(Data items)
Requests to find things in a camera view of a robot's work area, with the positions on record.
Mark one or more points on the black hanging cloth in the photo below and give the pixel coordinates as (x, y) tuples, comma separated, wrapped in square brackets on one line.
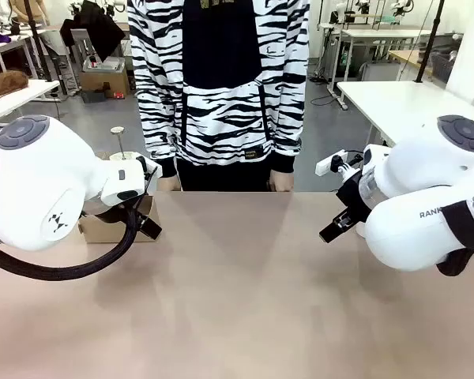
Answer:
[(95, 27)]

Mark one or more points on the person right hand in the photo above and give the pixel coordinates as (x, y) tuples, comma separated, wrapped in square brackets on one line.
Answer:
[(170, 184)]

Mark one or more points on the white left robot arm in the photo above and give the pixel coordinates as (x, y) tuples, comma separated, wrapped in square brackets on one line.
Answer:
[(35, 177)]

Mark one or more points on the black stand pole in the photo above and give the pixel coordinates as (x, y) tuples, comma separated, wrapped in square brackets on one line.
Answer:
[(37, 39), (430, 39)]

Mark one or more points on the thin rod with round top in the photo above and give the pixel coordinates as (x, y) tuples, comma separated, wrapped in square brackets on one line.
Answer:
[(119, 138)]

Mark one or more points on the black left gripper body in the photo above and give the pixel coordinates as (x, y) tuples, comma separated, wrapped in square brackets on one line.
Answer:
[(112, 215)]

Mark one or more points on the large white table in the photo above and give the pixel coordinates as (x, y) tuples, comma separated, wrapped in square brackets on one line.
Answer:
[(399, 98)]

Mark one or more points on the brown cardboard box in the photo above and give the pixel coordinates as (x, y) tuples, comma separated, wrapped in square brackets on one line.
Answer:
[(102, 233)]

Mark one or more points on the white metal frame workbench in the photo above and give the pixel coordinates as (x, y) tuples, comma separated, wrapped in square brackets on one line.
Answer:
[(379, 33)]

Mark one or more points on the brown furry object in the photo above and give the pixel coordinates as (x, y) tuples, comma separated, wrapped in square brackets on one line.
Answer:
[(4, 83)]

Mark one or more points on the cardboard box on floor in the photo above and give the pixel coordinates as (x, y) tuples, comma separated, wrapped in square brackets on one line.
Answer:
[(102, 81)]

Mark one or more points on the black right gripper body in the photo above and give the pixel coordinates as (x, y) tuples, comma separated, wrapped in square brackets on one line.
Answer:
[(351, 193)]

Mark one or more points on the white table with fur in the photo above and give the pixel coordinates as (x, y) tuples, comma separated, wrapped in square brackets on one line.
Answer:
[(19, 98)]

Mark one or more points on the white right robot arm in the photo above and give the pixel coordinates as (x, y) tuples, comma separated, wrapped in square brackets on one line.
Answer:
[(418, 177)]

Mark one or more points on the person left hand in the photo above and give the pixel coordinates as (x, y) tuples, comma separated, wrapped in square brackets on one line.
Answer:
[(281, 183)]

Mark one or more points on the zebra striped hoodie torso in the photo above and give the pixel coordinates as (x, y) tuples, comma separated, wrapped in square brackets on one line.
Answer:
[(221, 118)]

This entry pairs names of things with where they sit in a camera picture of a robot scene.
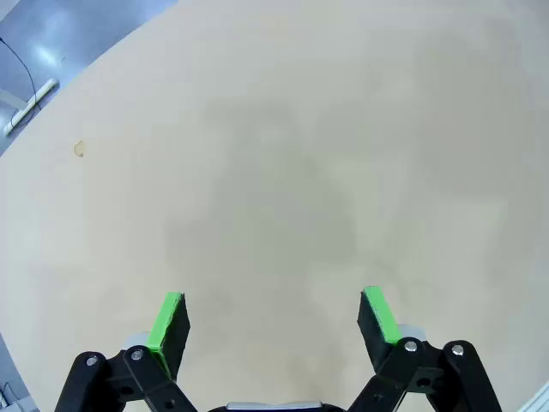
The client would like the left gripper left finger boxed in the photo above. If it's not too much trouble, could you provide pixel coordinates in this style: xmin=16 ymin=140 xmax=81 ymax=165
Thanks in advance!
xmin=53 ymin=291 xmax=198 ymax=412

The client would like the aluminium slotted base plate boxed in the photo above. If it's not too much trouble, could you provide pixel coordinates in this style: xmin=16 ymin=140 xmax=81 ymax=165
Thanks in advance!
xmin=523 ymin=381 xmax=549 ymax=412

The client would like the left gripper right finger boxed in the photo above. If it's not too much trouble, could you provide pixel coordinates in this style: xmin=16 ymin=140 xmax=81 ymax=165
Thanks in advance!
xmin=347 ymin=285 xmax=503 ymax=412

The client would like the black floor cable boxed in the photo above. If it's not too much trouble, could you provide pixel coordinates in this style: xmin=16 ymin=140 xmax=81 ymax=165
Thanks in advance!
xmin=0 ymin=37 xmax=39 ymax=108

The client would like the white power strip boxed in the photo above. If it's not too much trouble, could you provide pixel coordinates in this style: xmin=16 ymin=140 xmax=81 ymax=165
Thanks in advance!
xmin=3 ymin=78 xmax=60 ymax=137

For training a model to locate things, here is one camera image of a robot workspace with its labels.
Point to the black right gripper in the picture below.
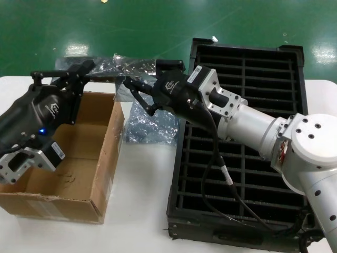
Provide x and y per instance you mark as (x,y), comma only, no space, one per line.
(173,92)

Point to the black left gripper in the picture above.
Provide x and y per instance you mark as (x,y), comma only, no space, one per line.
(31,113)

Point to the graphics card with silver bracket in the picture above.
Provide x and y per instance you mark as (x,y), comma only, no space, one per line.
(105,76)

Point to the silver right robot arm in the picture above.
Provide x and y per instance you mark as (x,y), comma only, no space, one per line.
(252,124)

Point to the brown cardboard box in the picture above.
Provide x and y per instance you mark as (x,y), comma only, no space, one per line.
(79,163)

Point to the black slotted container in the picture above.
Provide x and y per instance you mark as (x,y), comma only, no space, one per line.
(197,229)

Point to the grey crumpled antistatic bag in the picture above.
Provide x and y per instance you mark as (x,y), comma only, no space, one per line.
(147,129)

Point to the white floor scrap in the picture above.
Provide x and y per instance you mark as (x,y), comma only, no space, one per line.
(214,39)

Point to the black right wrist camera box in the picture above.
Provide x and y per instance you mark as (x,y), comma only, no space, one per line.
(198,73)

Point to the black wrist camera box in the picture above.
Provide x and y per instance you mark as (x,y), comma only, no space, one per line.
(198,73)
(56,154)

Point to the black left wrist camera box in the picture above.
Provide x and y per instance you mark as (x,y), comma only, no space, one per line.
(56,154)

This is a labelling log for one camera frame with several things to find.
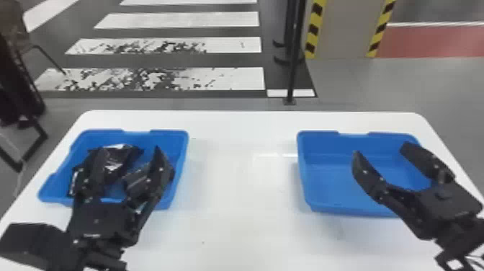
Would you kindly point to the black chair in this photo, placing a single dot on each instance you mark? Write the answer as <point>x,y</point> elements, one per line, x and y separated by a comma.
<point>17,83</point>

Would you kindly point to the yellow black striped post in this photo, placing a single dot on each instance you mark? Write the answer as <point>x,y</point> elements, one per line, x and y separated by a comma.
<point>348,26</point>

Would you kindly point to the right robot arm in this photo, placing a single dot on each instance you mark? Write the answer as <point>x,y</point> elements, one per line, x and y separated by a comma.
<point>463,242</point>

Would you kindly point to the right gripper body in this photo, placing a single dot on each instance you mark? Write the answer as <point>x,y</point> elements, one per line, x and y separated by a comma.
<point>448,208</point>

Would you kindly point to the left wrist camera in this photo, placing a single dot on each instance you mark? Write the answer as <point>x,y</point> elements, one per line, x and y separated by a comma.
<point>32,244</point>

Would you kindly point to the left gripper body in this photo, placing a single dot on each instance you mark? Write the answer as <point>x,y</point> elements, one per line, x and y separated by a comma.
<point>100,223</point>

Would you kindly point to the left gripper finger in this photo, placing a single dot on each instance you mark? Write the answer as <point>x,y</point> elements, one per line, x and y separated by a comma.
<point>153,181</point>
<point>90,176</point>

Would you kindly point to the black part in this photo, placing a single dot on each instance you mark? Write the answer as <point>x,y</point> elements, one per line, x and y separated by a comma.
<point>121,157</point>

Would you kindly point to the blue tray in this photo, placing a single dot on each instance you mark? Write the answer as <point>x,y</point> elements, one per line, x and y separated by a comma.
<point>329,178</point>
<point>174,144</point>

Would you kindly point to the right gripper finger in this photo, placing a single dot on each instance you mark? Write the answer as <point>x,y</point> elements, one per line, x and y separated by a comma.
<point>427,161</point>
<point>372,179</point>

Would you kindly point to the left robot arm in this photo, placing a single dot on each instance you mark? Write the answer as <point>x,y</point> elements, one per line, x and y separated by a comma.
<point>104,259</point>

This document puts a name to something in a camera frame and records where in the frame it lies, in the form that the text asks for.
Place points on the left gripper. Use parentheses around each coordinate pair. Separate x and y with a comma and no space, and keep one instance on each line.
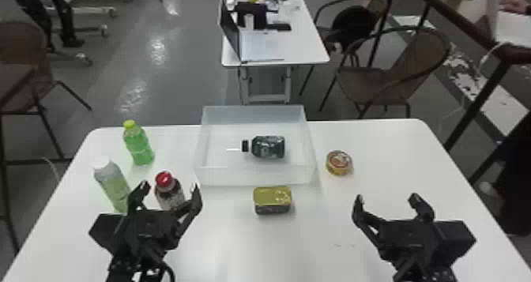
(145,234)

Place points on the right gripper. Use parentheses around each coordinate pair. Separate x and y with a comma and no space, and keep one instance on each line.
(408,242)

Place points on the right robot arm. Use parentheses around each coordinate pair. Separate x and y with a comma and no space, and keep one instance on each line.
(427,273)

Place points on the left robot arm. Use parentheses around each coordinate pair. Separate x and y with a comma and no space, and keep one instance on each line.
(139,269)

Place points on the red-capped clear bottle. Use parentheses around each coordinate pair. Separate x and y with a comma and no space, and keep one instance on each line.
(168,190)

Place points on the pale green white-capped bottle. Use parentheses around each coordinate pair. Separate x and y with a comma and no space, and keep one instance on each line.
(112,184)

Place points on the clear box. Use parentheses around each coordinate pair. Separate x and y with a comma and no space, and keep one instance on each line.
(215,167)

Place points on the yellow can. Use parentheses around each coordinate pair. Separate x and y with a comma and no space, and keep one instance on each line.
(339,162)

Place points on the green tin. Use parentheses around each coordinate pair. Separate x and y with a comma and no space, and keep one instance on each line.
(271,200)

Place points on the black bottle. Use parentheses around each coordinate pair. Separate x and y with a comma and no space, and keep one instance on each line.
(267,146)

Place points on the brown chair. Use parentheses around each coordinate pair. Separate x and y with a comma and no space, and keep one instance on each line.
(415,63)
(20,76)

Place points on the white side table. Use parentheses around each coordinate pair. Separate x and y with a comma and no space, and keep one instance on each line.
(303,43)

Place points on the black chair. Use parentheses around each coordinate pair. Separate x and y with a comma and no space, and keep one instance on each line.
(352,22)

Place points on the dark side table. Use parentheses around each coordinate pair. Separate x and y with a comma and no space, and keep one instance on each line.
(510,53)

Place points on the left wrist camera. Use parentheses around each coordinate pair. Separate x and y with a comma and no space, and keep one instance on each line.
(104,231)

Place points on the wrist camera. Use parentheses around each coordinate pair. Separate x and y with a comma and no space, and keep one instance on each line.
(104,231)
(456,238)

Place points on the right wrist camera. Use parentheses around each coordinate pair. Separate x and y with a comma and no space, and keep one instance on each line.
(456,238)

Work task:
Among the lines above, some may include the string "below"; state how many, and nothing more.

Solution to the problem:
2